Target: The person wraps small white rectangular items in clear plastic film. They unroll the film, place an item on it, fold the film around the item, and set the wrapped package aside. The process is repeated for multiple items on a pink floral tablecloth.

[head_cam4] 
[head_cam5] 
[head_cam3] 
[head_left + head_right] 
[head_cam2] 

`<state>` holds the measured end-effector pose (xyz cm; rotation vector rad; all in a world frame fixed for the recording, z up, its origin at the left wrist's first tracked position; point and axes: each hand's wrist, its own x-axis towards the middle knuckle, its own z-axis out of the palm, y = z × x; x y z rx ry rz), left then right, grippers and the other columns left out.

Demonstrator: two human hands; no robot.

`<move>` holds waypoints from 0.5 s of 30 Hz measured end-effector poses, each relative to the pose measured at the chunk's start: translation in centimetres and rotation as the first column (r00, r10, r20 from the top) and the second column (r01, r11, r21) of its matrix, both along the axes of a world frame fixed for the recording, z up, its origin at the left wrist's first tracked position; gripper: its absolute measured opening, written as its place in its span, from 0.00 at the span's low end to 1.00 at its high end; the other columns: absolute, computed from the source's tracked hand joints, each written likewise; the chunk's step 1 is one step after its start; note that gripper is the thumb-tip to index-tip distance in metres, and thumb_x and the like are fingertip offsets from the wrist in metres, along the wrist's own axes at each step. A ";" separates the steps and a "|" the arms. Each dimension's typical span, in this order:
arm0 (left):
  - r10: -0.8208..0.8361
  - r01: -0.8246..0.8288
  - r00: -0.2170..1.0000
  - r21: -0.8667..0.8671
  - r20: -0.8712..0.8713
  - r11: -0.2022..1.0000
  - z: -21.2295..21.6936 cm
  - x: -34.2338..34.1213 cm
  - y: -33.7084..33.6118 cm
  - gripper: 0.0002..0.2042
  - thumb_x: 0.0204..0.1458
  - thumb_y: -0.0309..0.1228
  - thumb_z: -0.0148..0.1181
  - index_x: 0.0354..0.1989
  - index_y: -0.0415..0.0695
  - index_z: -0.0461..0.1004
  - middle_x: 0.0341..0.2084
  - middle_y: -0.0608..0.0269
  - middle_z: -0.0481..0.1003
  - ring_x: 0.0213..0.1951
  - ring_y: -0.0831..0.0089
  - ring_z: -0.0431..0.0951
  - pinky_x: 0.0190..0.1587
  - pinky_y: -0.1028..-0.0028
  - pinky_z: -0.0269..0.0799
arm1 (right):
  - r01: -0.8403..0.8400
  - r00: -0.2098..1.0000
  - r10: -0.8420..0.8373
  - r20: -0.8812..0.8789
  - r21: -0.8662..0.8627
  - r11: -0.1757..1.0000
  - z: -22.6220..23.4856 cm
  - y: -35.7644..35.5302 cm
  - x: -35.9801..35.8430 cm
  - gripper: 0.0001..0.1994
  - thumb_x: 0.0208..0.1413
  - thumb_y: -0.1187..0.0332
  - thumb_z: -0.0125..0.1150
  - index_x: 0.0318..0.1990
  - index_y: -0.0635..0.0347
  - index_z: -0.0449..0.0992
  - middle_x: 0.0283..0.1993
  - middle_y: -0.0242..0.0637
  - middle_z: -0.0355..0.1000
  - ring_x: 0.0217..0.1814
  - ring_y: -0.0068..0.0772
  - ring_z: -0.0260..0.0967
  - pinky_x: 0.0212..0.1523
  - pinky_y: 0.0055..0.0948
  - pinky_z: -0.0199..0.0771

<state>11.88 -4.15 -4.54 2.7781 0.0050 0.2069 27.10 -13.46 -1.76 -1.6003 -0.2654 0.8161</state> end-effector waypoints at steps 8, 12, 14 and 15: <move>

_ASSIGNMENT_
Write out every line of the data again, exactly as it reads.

_EXERCISE SOLUTION_
Target: The person wraps small white rectangular items in clear plastic film. They unroll the film, place an item on it, fold the film around the item, and set the wrapped package aside. The process is repeated for multiple items on a pink floral tablecloth.

[head_cam4] 
[head_cam5] 
[head_cam3] 
[head_left + head_right] 
[head_cam2] 

`<state>` holds the measured end-effector pose (xyz cm; rotation vector rad; all in a world frame fixed for the recording, z up, its origin at the left wrist's first tracked position; point and axes: each hand's wrist, its own x-axis towards the middle knuckle, its own z-axis out of the palm, y = z × x; x y z rx ry rz), left then right, grippers and the other columns left out.

Demonstrator: two human hands; no robot.

`<move>` holds waypoints from 0.5 s of 30 Hz measured end-effector poses, each relative to the pose measured at the chunk's start: translation in centimetres and rotation as the first column (r00, r10, r20 from the top) and the second column (r01, r11, r21) of its matrix, both along the axes of a world frame fixed for the recording, z up, its origin at the left wrist's first tracked position; gripper: its absolute measured opening, written as its place in its span, from 0.00 at the span's low end to 1.00 at its high end; the other columns: absolute, computed from the source's tracked hand joints, each written likewise; the chunk's step 1 is one step after its start; note that gripper is the thumb-tip to index-tip distance in metres, and thumb_x and the like are fingertip offsets from the wrist in metres, along the wrist's own axes at each step. A ";" separates the steps and a "|" the arms. Each dimension's typical span, in this order:
arm0 (left):
  - r10: -0.8208..0.8361
  - r01: -0.8246..0.8288
  - r00: -0.2170..1.0000
  - r21: -0.8667..0.8671
  - r20: -0.8712..0.8713
  - r11: -0.2022..1.0000
  - z: -21.2295..21.6936 cm
  - x: -34.2338..34.1213 cm
  - y: -33.7084..33.6118 cm
  - gripper: 0.0002..0.2042
  - thumb_x: 0.0204..0.1458
  - thumb_y: -0.0309..0.1228
  - thumb_z: -0.0148..0.1181
  - index_x: 0.0354..0.1989
  - index_y: -0.0415..0.0695
  - index_z: -0.0461..0.1004
  - middle_x: 0.0341..0.2084
  - middle_y: -0.0608..0.0269
  - middle_z: -0.0481..0.1003
  - ring_x: 0.0213..0.1951
  - ring_y: -0.0831..0.0089
  - ring_z: -0.0431..0.0951
  - pinky_x: 0.0190..0.1587
  - pinky_y: -0.1028..-0.0028
  - pinky_z: -0.0269..0.0799
arm1 (right):
  - r01: -0.8403..0.8400
  - r00: -0.2098..1.0000
  - r10: -0.8420..0.8373
  - r20: -0.8812..0.8789
  - r21: -0.8662..0.8627
  - r11: -0.1757..1.0000
  - z: -22.6220..23.4856 cm
  - y: -35.7644..35.5302 cm
  - x: -35.9801..35.8430 cm
  - gripper: 0.0001..0.1994
  - thumb_x: 0.0208..0.1413
  - thumb_y: -0.1187..0.0332
  - thumb_z: -0.0125..0.1150
  - index_x: 0.0318..0.1990
  - index_y: -0.0635..0.0347
  - index_z: -0.0449..0.0992
  - middle_x: 0.0283..0.1993
  - middle_y: -0.0242..0.0637
  - middle_z: -0.0355..0.1000
  - ring_x: 0.0217..0.1814
  - ring_y: -0.0068..0.0772
  - ring_z: -0.0260..0.0967
  - pinky_x: 0.0212..0.1523
  - pinky_y: 0.0055..0.0948
  - pinky_z: -0.0199..0.0771

<state>11.88 -4.15 -4.54 2.7781 0.0050 0.2069 27.10 -13.46 -1.76 -1.6003 -0.2654 0.8161</state> end-effector waypoints at steps 8, 12, 14 and 15: <move>

The exercise is done.